***** Data extract

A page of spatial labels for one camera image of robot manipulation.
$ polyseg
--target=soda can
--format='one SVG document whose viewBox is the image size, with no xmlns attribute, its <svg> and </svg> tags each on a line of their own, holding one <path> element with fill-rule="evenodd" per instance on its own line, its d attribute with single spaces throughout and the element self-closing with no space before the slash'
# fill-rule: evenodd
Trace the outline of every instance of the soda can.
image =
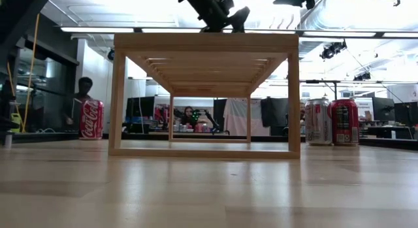
<svg viewBox="0 0 418 228">
<path fill-rule="evenodd" d="M 97 140 L 103 136 L 103 103 L 98 100 L 88 99 L 83 102 L 80 114 L 79 139 Z"/>
<path fill-rule="evenodd" d="M 335 100 L 332 109 L 332 141 L 336 145 L 359 143 L 359 109 L 353 99 Z"/>
<path fill-rule="evenodd" d="M 309 144 L 332 144 L 332 119 L 328 99 L 308 100 L 305 105 L 305 135 Z"/>
</svg>

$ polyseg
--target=woman
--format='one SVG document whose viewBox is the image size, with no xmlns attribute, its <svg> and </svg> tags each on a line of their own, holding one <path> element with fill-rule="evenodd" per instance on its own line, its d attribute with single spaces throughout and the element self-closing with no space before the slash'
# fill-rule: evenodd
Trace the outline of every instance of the woman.
<svg viewBox="0 0 418 228">
<path fill-rule="evenodd" d="M 182 117 L 182 125 L 190 124 L 191 127 L 194 129 L 198 123 L 207 123 L 205 120 L 199 120 L 193 118 L 193 108 L 191 106 L 187 106 L 184 108 L 184 115 Z"/>
</svg>

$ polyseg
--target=silver soda can
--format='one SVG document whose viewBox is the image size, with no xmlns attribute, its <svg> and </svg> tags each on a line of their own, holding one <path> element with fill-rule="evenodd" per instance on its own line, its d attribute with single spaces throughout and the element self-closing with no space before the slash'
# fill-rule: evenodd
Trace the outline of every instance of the silver soda can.
<svg viewBox="0 0 418 228">
<path fill-rule="evenodd" d="M 312 99 L 305 105 L 306 142 L 332 144 L 331 107 L 328 99 Z"/>
</svg>

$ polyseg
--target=white cloth
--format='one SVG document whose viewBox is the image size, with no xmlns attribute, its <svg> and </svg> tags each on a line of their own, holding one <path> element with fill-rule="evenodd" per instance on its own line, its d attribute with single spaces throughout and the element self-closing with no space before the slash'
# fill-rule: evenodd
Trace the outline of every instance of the white cloth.
<svg viewBox="0 0 418 228">
<path fill-rule="evenodd" d="M 223 129 L 228 130 L 231 136 L 247 135 L 247 100 L 227 99 L 223 117 Z M 261 120 L 260 100 L 251 100 L 251 136 L 270 136 L 270 128 L 263 127 Z"/>
</svg>

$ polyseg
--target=coca-cola logo
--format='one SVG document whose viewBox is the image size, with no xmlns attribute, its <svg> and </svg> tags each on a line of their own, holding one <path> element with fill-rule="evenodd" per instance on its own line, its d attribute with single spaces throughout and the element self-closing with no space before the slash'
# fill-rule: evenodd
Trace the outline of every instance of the coca-cola logo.
<svg viewBox="0 0 418 228">
<path fill-rule="evenodd" d="M 83 122 L 84 127 L 81 130 L 81 134 L 86 138 L 96 137 L 97 118 L 99 113 L 98 101 L 86 101 L 83 106 Z"/>
</svg>

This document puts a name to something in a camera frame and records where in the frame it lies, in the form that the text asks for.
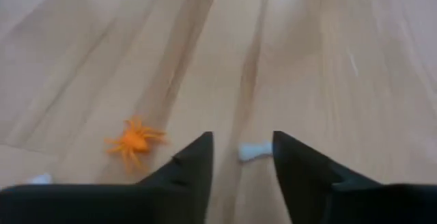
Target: plastic spider
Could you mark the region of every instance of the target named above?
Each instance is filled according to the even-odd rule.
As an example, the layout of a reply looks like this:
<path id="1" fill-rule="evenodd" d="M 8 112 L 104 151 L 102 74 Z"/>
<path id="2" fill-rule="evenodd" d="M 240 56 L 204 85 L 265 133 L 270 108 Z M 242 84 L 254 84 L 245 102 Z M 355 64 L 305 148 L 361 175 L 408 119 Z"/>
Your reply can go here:
<path id="1" fill-rule="evenodd" d="M 148 153 L 150 142 L 165 142 L 165 132 L 143 126 L 138 117 L 126 121 L 126 129 L 117 140 L 105 139 L 107 143 L 117 144 L 116 147 L 108 150 L 108 153 L 120 152 L 123 157 L 127 172 L 132 171 L 130 160 L 139 168 L 145 169 L 135 152 Z"/>

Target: spider leg
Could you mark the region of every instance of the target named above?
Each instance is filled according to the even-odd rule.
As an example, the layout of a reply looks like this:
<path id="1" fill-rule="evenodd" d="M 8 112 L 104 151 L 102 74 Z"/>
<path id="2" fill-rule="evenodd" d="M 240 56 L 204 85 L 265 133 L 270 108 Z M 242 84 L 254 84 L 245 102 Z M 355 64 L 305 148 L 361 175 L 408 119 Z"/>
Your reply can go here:
<path id="1" fill-rule="evenodd" d="M 139 168 L 139 169 L 144 169 L 144 166 L 141 164 L 141 161 L 138 159 L 138 156 L 135 155 L 133 150 L 129 150 L 129 154 L 130 157 L 133 159 L 135 165 Z"/>
<path id="2" fill-rule="evenodd" d="M 123 150 L 122 157 L 123 157 L 124 165 L 126 167 L 126 171 L 128 173 L 132 172 L 132 167 L 130 166 L 129 159 L 128 159 L 128 149 Z"/>
<path id="3" fill-rule="evenodd" d="M 146 135 L 146 134 L 165 135 L 165 132 L 164 132 L 164 131 L 161 131 L 161 130 L 155 130 L 155 129 L 148 128 L 148 127 L 142 128 L 142 129 L 140 130 L 140 133 L 143 134 L 143 135 Z"/>
<path id="4" fill-rule="evenodd" d="M 133 124 L 135 125 L 135 130 L 139 130 L 139 129 L 141 129 L 141 127 L 142 127 L 142 122 L 141 122 L 141 118 L 138 116 L 138 115 L 134 115 L 133 117 L 132 117 L 132 122 L 133 122 Z"/>
<path id="5" fill-rule="evenodd" d="M 116 146 L 116 147 L 114 147 L 112 149 L 107 150 L 107 152 L 108 153 L 114 153 L 114 152 L 119 152 L 119 151 L 121 151 L 123 149 L 124 149 L 124 145 L 119 145 L 119 146 Z"/>
<path id="6" fill-rule="evenodd" d="M 126 121 L 124 121 L 125 123 L 126 123 L 126 125 L 129 127 L 129 128 L 131 128 L 131 129 L 136 129 L 135 128 L 135 124 L 134 124 L 134 122 L 132 121 L 132 119 L 131 120 L 126 120 Z"/>
<path id="7" fill-rule="evenodd" d="M 144 135 L 144 139 L 154 139 L 156 141 L 164 141 L 163 136 L 159 136 L 159 135 Z"/>

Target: small white object
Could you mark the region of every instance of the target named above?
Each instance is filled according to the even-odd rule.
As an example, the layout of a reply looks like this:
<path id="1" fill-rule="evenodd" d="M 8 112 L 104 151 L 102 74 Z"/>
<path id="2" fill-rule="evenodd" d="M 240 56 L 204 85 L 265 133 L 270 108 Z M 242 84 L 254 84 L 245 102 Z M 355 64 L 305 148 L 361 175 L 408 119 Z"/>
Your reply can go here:
<path id="1" fill-rule="evenodd" d="M 270 156 L 272 153 L 273 147 L 271 142 L 262 144 L 243 143 L 238 150 L 238 155 L 242 162 L 247 162 L 258 156 Z"/>
<path id="2" fill-rule="evenodd" d="M 52 184 L 52 176 L 48 173 L 42 174 L 40 176 L 36 176 L 32 179 L 30 179 L 28 184 Z"/>

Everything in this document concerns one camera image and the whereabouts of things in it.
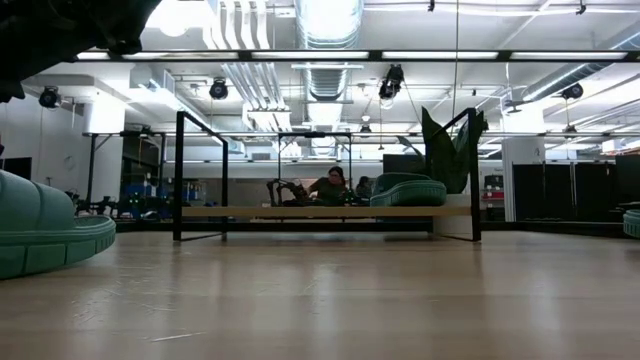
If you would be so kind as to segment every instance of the column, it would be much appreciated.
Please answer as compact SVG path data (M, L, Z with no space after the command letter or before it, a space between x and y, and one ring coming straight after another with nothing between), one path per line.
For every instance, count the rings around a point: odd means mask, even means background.
M84 118L85 132L120 132L124 130L125 104L110 95L103 94L93 103L85 105ZM96 140L96 147L105 139L105 137L99 137ZM84 162L87 168L88 159L87 151ZM91 201L100 201L104 196L110 196L112 200L120 198L121 170L122 138L113 136L95 151Z

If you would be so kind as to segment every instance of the large leaf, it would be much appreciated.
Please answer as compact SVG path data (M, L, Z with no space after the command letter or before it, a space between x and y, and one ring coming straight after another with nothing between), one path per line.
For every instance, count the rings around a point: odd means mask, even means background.
M483 115L478 116L477 119L482 119L482 124L476 126L476 131L471 134L474 143L477 143L486 127ZM422 136L426 146L425 153L429 159L428 174L433 179L444 183L447 193L460 194L467 185L469 174L468 128L463 126L453 141L446 131L433 136L441 128L440 124L433 121L429 112L422 108Z

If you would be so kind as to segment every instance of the white pillar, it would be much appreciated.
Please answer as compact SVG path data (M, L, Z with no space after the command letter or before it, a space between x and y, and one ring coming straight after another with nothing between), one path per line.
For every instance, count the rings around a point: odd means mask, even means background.
M514 164L541 164L545 148L542 137L521 137L502 140L502 167L504 169L504 212L505 220L516 220L516 206L513 186Z
M120 132L124 130L125 104L103 94L95 102L85 105L84 118L85 132ZM97 138L96 147L105 139ZM89 154L84 164L89 166ZM121 169L122 138L113 136L95 152L91 201L100 201L104 196L110 196L112 200L120 198Z

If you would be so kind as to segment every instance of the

**********

The task calls for every line of the material that contains the string "much".

If you would be so kind as to segment every instance of the column, it would be much appreciated.
If you would be so kind as to segment every instance of the large leaf, it would be much appreciated.
If you would be so kind as to segment every instance of the white pillar, it would be much appreciated.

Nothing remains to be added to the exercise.